If you are an investor, a tax lien is the perfect investment for you. When you buy a tax lien from the government at auction, it is not quite like buying stocks or bonds. You don't get any equity in the property that's being taxed and your risk of loss is very low.

You’ve just purchased a tax deed, and you want to know if you need title insurance. The answer is yes, but not for the reasons that come to mind first. Tax deeds are an intriguing way of buying property because they are extremely cheap and go very quickly in auction houses or on sites like eBay. However, due to their nature there can be some risk involved with them. 

For example, it may not have been recorded properly according to state law which would mean it has a high risk of being voided without notice; it could also have liens on it from other companies who were owed money by the previous owner. A quiet title action will help resolve these issues so you can get your hands on what is rightfully yours.

This legal jargon can be confusing to many, but it’s worth understanding it as an investor. It helps to research quiet titles online or speak with an attorney about the process if you need further clarification on them. You may also want to touch bases with someone who has utilized one before and ask them about their experience!

The COVID 19 virus has had a lot of terrible consequences. One of the most notable is that many property tax auctions have moved online for the first time. This change should be seen as both good and bad news. On one hand, it is great to see counties modernizing their process in order to keep up with technology and make life easier for people who are unable to attend auction sales because they work or live too far away from the county seat. On the other hand, this will likely mean more competition among investors which could lead to higher prices on properties at these auctions.

Traditionally, online property tax auctions were limited to those who attended the live event in person or took out an online subscription which required bidding fees to be paid upfront for the entire year.
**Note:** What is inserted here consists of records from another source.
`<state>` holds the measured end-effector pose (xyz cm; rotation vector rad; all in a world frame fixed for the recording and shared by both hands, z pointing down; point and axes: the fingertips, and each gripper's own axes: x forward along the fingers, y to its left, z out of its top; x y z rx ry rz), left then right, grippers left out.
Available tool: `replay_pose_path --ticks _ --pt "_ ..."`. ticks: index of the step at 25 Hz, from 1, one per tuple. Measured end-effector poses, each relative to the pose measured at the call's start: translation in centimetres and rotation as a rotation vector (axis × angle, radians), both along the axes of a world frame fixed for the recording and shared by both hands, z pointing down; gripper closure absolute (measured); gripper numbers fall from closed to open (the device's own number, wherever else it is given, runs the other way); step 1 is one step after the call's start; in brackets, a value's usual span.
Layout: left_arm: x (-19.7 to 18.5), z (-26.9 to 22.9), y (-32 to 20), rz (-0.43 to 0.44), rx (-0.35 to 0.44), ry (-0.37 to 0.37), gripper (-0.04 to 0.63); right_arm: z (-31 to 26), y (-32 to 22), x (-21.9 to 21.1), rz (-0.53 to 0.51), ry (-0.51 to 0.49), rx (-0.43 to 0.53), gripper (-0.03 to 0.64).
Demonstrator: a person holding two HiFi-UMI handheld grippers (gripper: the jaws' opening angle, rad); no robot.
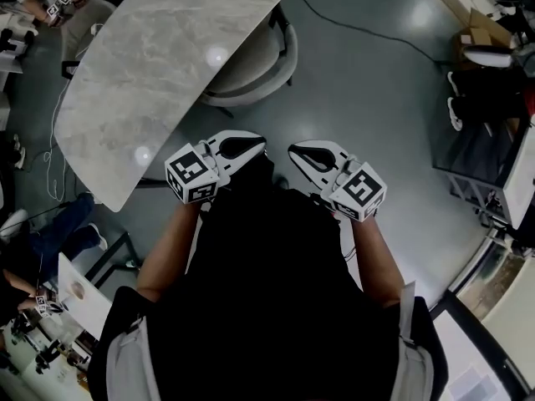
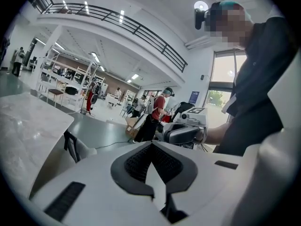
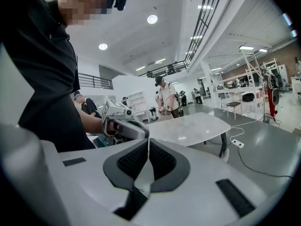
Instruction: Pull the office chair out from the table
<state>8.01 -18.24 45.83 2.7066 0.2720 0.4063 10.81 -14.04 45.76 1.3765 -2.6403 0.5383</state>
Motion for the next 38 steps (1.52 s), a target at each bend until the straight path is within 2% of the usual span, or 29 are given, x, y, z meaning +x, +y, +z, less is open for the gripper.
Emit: replay_pose_path --ticks 7,13,15,18,23,25,27,28,31,34,36,38 --pt "1.6 0.1 -6.9 -0.029 -0.027 0.047 0.583 0.3 -8.0 2.9 0.001 0.028 -0.017 0.595" --pt "1.6 1.3 -11.5 -0.079 -0.057 0.057 0.583 0.8 -14.0 2.9 -0.029 0.001 -0.041 0.595" --pt "1.8 1.5 -12.2 -0.098 -0.067 0.067 0.583 1.0 -15.0 3.3 -0.042 0.024 -0.052 0.595" --pt "2.0 2.8 -13.8 -0.135 -0.021 0.042 0.583 1.9 -16.7 4.0 -0.082 0.066 -0.072 0.595" --pt "3.2 5.2 -14.8 -0.188 0.057 -0.034 0.583 4.7 -18.6 6.1 -0.136 0.062 -0.156 0.591" --pt "4.1 5.9 -15.1 -0.192 0.087 -0.060 0.583 5.7 -19.3 6.6 -0.189 0.100 -0.154 0.560" --pt "4.9 6.9 -15.4 -0.203 0.122 -0.093 0.583 6.8 -19.9 6.5 -0.274 0.144 -0.148 0.502" --pt "5.2 7.4 -15.3 -0.206 0.138 -0.116 0.583 7.4 -19.9 6.3 -0.326 0.174 -0.146 0.495" --pt "6.1 9.2 -15.0 -0.207 0.180 -0.195 0.583 9.5 -19.3 5.5 -0.496 0.305 -0.138 0.483" --pt "6.4 11.0 -15.1 -0.211 0.242 -0.270 0.580 13.1 -18.9 5.1 -0.651 0.477 -0.128 0.460" --pt "6.5 12.4 -14.7 -0.194 0.267 -0.323 0.531 15.3 -18.5 4.9 -0.735 0.572 -0.121 0.420" --pt "6.6 13.8 -14.3 -0.170 0.278 -0.375 0.477 16.7 -18.2 4.6 -0.793 0.620 -0.117 0.411"
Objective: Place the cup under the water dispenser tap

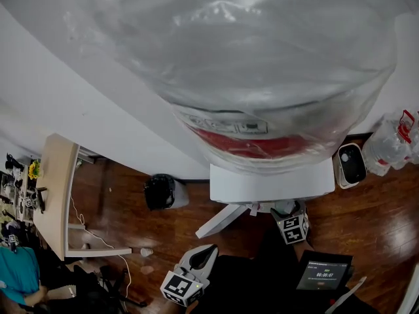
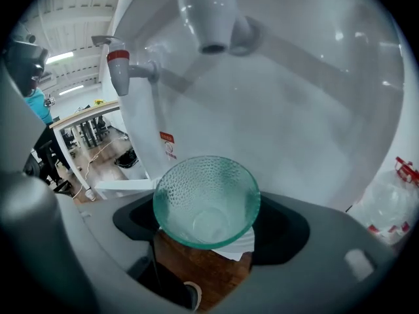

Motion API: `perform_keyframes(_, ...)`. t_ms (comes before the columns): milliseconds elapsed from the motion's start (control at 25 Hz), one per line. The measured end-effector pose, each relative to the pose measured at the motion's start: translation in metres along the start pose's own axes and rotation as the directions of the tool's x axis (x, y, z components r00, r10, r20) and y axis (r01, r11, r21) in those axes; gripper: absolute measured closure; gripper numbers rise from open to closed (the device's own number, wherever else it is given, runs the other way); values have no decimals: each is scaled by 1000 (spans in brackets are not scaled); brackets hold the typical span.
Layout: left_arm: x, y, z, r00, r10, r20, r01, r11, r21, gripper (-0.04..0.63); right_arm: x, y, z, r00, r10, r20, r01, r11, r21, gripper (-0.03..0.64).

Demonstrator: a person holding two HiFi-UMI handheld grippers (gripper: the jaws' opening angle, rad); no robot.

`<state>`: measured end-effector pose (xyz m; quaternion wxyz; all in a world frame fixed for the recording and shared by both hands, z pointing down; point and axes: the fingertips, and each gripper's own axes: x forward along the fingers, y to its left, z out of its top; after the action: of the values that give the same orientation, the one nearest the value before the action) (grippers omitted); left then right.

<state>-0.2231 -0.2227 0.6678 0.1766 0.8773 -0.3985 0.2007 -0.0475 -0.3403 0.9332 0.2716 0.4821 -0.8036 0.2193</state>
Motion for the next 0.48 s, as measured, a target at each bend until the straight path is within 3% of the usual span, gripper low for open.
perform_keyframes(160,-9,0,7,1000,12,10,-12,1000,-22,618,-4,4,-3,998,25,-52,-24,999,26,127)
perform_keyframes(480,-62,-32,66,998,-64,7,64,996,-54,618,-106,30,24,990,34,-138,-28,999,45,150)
COVID 19 has changed all of this by making it possible for anyone with an internet connection to participate in online property taxes at no cost whatsoever.

Now, buyers can bid online for property that has been seized by the government and sold at public auction. This is a new way of investing in real estate, which can be both lucrative and safe as long as you follow our tips!
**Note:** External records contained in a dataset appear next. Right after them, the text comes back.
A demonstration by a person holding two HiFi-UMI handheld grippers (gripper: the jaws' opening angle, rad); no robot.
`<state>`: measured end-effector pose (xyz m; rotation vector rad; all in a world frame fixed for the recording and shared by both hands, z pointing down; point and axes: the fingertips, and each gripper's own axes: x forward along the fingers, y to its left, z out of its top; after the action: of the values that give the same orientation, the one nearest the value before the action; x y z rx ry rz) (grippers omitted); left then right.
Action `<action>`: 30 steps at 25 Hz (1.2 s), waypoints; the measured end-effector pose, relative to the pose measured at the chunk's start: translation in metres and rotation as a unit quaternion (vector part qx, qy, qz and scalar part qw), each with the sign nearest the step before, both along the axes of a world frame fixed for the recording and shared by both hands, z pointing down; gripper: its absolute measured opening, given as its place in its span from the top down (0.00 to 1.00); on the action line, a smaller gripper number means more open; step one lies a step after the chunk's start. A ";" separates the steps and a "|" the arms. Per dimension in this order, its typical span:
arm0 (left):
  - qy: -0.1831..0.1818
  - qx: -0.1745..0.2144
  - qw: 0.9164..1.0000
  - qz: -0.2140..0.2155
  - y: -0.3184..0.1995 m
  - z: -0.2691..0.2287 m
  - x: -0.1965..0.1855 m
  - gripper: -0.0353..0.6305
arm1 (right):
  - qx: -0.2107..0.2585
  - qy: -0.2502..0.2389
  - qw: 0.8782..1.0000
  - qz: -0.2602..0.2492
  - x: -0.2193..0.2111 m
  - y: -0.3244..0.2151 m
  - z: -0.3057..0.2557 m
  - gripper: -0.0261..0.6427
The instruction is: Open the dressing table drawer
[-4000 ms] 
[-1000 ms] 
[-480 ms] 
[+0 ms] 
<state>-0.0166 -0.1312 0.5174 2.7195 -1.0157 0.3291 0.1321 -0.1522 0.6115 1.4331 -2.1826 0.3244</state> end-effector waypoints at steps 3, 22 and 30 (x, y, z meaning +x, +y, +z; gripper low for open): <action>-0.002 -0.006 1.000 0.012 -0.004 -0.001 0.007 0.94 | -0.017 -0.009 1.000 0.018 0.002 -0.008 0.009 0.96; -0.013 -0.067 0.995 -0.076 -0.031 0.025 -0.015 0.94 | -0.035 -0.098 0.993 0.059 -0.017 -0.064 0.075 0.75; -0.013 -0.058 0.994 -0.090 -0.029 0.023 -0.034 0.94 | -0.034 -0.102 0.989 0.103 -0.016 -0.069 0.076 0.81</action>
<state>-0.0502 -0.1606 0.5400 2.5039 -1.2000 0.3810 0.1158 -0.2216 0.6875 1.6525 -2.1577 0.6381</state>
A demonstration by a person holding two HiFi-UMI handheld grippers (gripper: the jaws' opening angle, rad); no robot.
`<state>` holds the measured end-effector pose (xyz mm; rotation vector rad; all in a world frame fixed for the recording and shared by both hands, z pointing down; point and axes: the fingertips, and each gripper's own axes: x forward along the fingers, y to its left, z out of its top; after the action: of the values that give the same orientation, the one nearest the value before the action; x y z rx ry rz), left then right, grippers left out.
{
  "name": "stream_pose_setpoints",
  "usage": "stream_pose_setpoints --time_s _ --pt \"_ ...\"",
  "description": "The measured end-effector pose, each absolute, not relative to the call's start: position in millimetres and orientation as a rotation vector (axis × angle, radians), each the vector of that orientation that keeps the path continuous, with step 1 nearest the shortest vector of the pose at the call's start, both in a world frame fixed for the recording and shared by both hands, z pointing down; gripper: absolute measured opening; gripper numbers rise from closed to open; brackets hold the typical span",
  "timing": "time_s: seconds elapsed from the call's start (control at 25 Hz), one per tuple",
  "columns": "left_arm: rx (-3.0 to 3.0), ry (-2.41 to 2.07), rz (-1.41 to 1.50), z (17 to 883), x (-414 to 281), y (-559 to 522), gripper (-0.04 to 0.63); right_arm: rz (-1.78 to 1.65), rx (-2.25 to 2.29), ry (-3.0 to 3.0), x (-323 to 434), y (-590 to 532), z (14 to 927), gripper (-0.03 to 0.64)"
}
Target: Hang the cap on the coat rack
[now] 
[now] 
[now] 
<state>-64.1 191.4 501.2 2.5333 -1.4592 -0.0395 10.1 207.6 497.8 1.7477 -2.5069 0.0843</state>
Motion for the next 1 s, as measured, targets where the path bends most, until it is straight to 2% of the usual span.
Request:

The tax lien auction process is fairly simple. The tax collector sells the property for tax delinquent owners through public auctions, often online. As a tax lien investor in this type of transaction, you have to do your due diligence before investing and attend the tax foreclosure auction if it is required by rules. Buying at these auctions is not without risk and there are many things you should know about them before making an investment.

Property Type and Size

Property may sell for less than market value at a tax foreclosure auction. County tax collectors offer the property for sale through a public auction when the owners fail to pay the property tax for a period of time. When an auction is scheduled, the county prepares a tax lien sales list with information about each property. Counties upload sales lists on websites and sometimes print handouts. The auction rules may require the investor to attend these events in person so it is important that you do your due diligence before attending any auctions in order to ensure that you are prepared and know what you are doing!

Tax auctions can be a great way for investors to make money. Tax sales are held in many counties throughout the United States every year and offer buyers an opportunity to purchase properties at low prices. The tax sale price is usually much lower than the market value because property owners failed to pay their taxes, which leads them into foreclosure proceedings. The delinquent owner may end up forfeiting ownership rights if they fail to redeem or bid on their property before it's sold off.

We all know that tax lien investing can be a great way to make money. But it's not always a walk in the park, as tax foreclosure auctions have their own set of challenges.